• [Exercise]: Which lines of the listing hold the string "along"? Copy those lines.

>>>

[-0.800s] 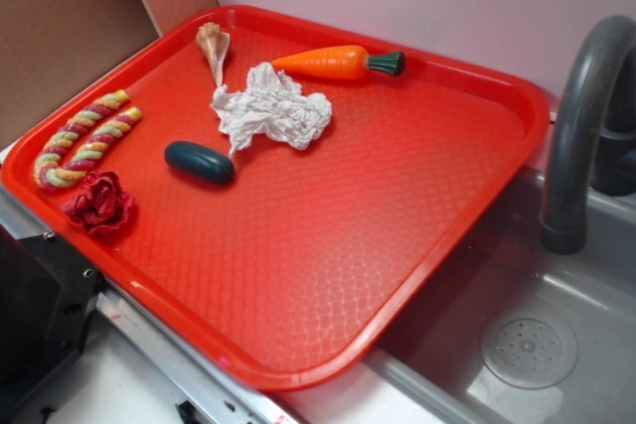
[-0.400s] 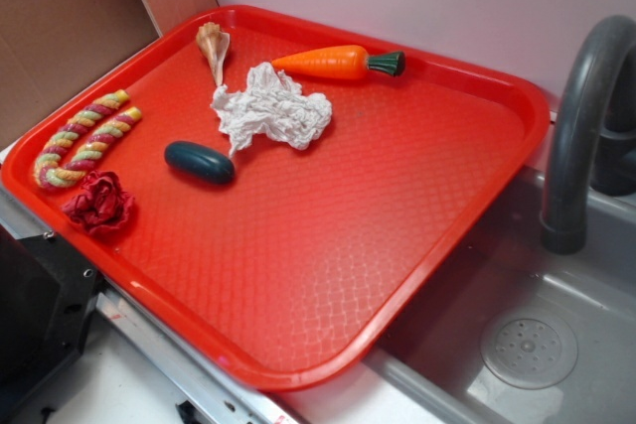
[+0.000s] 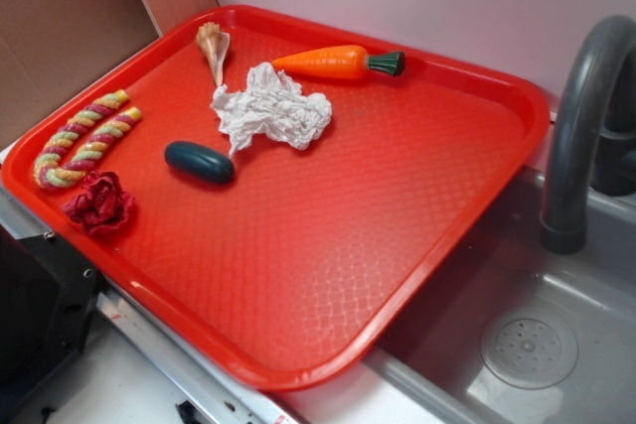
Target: Grab the shell.
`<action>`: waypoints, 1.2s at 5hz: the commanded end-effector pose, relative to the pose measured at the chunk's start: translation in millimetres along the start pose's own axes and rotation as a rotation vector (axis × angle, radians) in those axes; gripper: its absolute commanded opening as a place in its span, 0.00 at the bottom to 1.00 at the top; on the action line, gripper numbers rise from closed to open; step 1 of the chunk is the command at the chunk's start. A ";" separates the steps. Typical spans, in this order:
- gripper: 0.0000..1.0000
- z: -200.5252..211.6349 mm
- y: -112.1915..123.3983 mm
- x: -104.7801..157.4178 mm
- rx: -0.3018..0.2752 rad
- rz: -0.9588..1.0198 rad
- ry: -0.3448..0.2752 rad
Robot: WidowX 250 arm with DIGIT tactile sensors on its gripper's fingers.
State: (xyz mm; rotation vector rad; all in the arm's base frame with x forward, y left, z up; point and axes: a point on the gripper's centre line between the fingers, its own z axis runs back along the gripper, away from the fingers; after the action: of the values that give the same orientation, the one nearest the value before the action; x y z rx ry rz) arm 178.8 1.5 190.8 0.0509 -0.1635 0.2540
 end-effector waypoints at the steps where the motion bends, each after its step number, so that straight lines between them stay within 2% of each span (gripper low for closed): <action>1: 1.00 -44.0 45.4 46.1 0.130 0.156 -0.047; 2: 1.00 -58.8 67.1 66.4 0.158 0.212 -0.087; 3: 1.00 -80.2 87.7 88.6 0.131 0.225 -0.105; 4: 1.00 -93.5 96.5 103.2 0.109 0.240 -0.106; 5: 1.00 -114.8 99.9 122.4 0.093 0.280 -0.098; 6: 1.00 -137.8 98.0 129.7 0.085 0.308 -0.043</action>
State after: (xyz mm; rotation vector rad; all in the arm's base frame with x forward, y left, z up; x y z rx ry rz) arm 293.3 126.3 61.6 0.1118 -0.1402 0.5606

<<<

• [Result for this task]:
`<action>`: waypoints, 1.2s at 5hz: the commanded end-effector pose, relative to the pose measured at the chunk's start: translation in millimetres along the start pose's own axes and rotation as a rotation vector (axis × angle, radians) in those axes; gripper: its absolute commanded opening as a place in its span, 0.00 at the bottom to 1.00 at the top; on the action line, gripper numbers rise from closed to open; step 1 of the chunk is the command at the chunk's start. A ";" separates the steps. Typical spans, in this order:
State: (xyz mm; rotation vector rad; all in the arm's base frame with x forward, y left, z up; point and axes: a point on the gripper's centre line between the fingers, its own z axis runs back along the gripper, away from the fingers; after the action: of the values that give the same orientation, the one nearest the value before the action; x y z rx ry rz) arm 178.8 1.5 190.8 0.0509 -0.1635 0.2540

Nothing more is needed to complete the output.